Klaus Stürmer (Glinde, 9. August1935Zürich, 1. Juni1971) war ein Deutsche Fußballer, der 1960 mit Landesmeister wurde Hamburger SV und 1963 und 1966 mit FC Zürich.

Werdegang

HSV und FC Zürich

Bei einem Jugendturnier 1953 mit der deutschen Nationalmannschaft lernte Stürmer Uwe Seeler und freundete sich mit ihm an. Nach einem Stopp bei Eimsbütteler TV Stürmer landete beim Hamburger SV. 1958 stand er mit dem HSV im Finale um den deutschen Meistertitel, verlor diesen aber gegen Schalke 04. Zwei Jahre später war es ein Hit 1. FC Köln. Bei der anschließenden Teilnahme an der Europapokal I geschalteter HSV Young Boys Bern und Burnley FC raus und dann im Halbfinale FC Barcelona stoppen.

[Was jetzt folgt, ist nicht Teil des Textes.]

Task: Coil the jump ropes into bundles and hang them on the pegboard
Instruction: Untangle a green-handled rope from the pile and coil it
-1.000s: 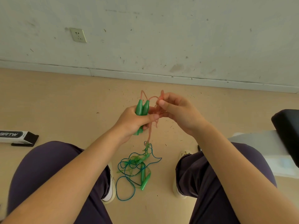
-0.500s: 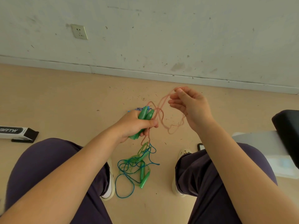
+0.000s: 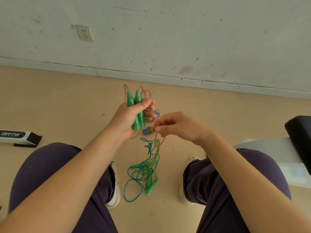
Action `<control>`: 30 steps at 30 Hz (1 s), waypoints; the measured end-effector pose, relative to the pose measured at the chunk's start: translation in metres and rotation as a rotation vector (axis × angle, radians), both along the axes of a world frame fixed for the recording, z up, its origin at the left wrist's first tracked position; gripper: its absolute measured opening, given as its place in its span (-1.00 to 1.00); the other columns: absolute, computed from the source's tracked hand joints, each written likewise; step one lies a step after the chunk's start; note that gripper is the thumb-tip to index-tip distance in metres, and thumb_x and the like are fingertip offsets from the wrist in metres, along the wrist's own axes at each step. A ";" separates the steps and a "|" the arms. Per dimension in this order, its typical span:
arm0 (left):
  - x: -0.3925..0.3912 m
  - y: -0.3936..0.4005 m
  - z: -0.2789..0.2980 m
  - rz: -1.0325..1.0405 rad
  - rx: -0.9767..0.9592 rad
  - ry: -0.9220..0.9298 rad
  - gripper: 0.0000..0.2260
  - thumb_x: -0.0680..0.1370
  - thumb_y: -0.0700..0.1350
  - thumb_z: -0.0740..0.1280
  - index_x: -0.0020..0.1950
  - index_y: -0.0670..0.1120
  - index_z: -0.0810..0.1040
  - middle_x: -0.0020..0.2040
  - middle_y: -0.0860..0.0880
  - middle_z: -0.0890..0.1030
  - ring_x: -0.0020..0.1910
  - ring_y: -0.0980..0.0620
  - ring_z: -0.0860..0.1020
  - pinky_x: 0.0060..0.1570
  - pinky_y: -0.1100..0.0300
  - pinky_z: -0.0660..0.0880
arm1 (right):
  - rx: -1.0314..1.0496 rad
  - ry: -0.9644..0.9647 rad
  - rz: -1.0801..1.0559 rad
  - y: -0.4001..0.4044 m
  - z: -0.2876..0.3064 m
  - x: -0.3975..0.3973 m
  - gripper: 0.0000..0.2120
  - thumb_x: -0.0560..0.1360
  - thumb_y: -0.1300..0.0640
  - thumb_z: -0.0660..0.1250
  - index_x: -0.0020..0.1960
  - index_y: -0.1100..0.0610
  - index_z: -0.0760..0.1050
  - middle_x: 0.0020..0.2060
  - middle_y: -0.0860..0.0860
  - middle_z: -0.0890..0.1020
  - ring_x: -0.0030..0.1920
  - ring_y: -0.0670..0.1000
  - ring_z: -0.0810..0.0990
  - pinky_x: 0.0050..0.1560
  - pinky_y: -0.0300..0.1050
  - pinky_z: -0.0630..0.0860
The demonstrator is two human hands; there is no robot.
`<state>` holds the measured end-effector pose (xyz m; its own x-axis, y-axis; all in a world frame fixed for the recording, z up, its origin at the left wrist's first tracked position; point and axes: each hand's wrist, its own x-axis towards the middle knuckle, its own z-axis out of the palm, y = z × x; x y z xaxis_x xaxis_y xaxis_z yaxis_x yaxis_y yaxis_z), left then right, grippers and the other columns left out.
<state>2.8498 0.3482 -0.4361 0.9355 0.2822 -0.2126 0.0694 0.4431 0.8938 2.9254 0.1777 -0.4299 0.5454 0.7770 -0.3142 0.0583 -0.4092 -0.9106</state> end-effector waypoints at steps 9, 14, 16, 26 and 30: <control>0.003 0.011 -0.009 0.183 -0.030 0.129 -0.84 0.58 -0.08 0.38 0.07 -0.16 0.61 -0.15 -0.05 0.69 -0.36 0.11 0.62 -0.37 0.28 0.54 | -0.019 0.019 -0.128 -0.006 0.005 0.006 -0.92 0.59 0.25 0.31 -0.02 0.23 0.58 -0.22 0.18 0.67 -0.18 0.15 0.67 0.03 0.04 0.65; -0.002 -0.006 -0.016 -0.161 0.112 0.251 -0.54 0.25 0.12 0.58 0.00 -0.14 0.67 -0.20 -0.09 0.64 -0.45 0.11 0.48 -0.41 0.28 0.47 | 0.197 0.158 -0.351 -0.004 0.015 0.009 -0.89 0.58 0.19 0.33 0.01 0.23 0.58 -0.23 0.15 0.68 -0.23 0.13 0.71 -0.14 0.00 0.68; -0.004 -0.015 -0.017 -0.283 0.196 0.241 -0.53 0.20 0.09 0.64 -0.02 -0.12 0.66 -0.33 -0.07 0.59 -0.47 0.10 0.47 -0.43 0.28 0.45 | 0.251 0.191 -0.390 -0.004 0.017 0.009 -0.87 0.57 0.20 0.35 0.03 0.27 0.58 -0.22 0.16 0.68 -0.25 0.12 0.71 -0.19 -0.03 0.68; 0.000 -0.025 -0.024 -0.135 0.461 0.185 -0.78 0.42 -0.04 0.57 0.03 -0.02 0.68 -0.48 0.10 0.56 -0.54 0.13 0.46 -0.49 0.32 0.38 | 0.216 -0.021 -0.381 -0.006 0.016 0.011 -0.87 0.51 0.24 0.42 -0.12 0.33 0.63 -0.32 0.19 0.54 -0.31 0.05 0.46 -0.24 -0.13 0.44; 0.002 -0.022 -0.026 -0.054 0.453 0.154 -0.76 0.39 -0.02 0.59 0.02 0.02 0.70 -0.31 -0.04 0.63 -0.48 0.11 0.48 -0.43 0.23 0.43 | 0.262 0.003 -0.344 -0.004 0.014 0.009 -0.89 0.54 0.31 0.36 -0.12 0.36 0.58 -0.26 0.19 0.63 -0.31 0.00 0.62 -0.22 -0.21 0.57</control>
<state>2.8514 0.3261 -0.4617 0.9187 0.3306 -0.2162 0.2279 0.0034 0.9737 2.9340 0.1732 -0.4154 0.7857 0.6042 -0.1329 -0.0443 -0.1594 -0.9862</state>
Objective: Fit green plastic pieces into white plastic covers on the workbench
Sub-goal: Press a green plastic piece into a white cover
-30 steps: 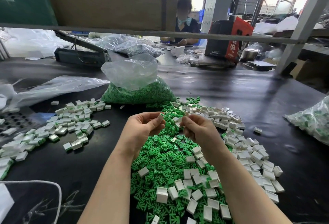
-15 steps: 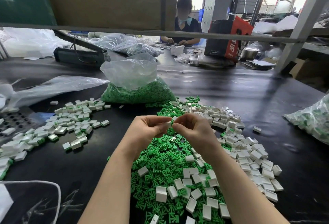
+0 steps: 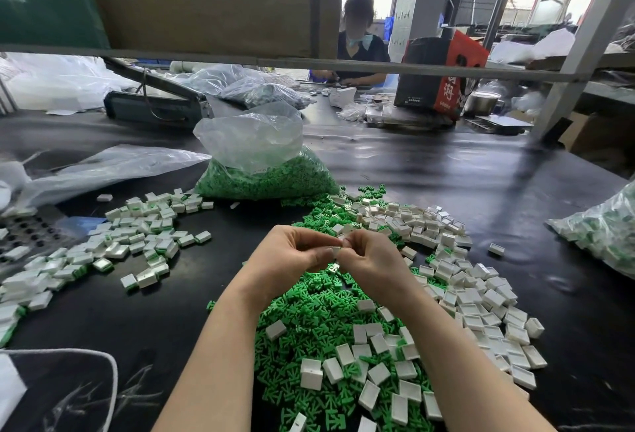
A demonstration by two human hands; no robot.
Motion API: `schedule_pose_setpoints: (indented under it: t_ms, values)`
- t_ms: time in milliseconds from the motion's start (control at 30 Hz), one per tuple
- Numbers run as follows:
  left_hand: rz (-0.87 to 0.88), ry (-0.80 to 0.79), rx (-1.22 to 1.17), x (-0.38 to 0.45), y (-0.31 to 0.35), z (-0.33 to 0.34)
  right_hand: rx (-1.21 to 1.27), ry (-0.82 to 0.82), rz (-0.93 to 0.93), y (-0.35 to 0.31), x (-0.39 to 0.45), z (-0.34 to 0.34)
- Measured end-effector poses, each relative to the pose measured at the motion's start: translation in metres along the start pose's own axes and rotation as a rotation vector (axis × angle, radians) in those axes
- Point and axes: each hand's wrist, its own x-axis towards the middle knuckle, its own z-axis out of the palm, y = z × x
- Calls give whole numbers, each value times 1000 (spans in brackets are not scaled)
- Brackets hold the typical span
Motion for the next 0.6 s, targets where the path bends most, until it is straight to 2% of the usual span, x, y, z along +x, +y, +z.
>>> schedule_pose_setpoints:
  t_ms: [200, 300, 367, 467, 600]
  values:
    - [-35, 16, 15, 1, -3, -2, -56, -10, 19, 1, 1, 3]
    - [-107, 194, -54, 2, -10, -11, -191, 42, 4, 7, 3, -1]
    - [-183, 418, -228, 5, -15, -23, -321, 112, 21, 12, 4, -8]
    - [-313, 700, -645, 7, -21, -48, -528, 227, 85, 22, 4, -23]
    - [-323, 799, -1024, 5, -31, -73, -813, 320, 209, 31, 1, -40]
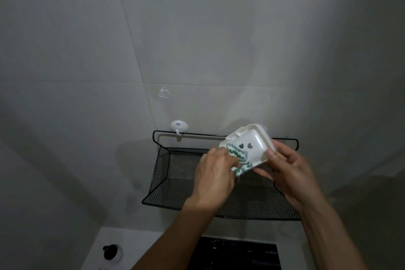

Aus finanziellen Gründen wechselte Stürmer im Oktober 1961 zum Schweizer FC Zürich. Sein letztes Spiel für den HSV war am 17. September 1961 gegen den Stadtrivalen FC St. Paulic und Stürmer konnte sogar punkten. Zwischen 1954 und 1961 hatte er 158 Spiele für den HSV bestritten und 114 Tore erzielt.

1963 und 1966 wurde er mit Zürich Meister, 196 gewann er sogar das Doppel. In dem 1963/64 Europapokal I er hat mit seinen Teamkollegen gewechselt Dundalk FC, Galatasaray und PSV Eindhoven aus und verloren im Halbfinale von Real Madrid.

Von 1967 bis 1970 war Stürmer als Spielertrainer bei FC Grenchen.

Nationalmannschaft

Bereits nach sechs Spielen in der Oberliga durfte der Spieler zum Fußballnationalmannschaft im Länderspiel in Hannover gegen Frankreich. Es dauerte jedoch bis 1961, bis Bundestrainer Sepp Herberger ließ ihn zum Länderspiel gegen ein zweites Mal auftauchen Nordirland.

Tod

1970 Klaus Stürmer Krebs an dem er 1971 starb.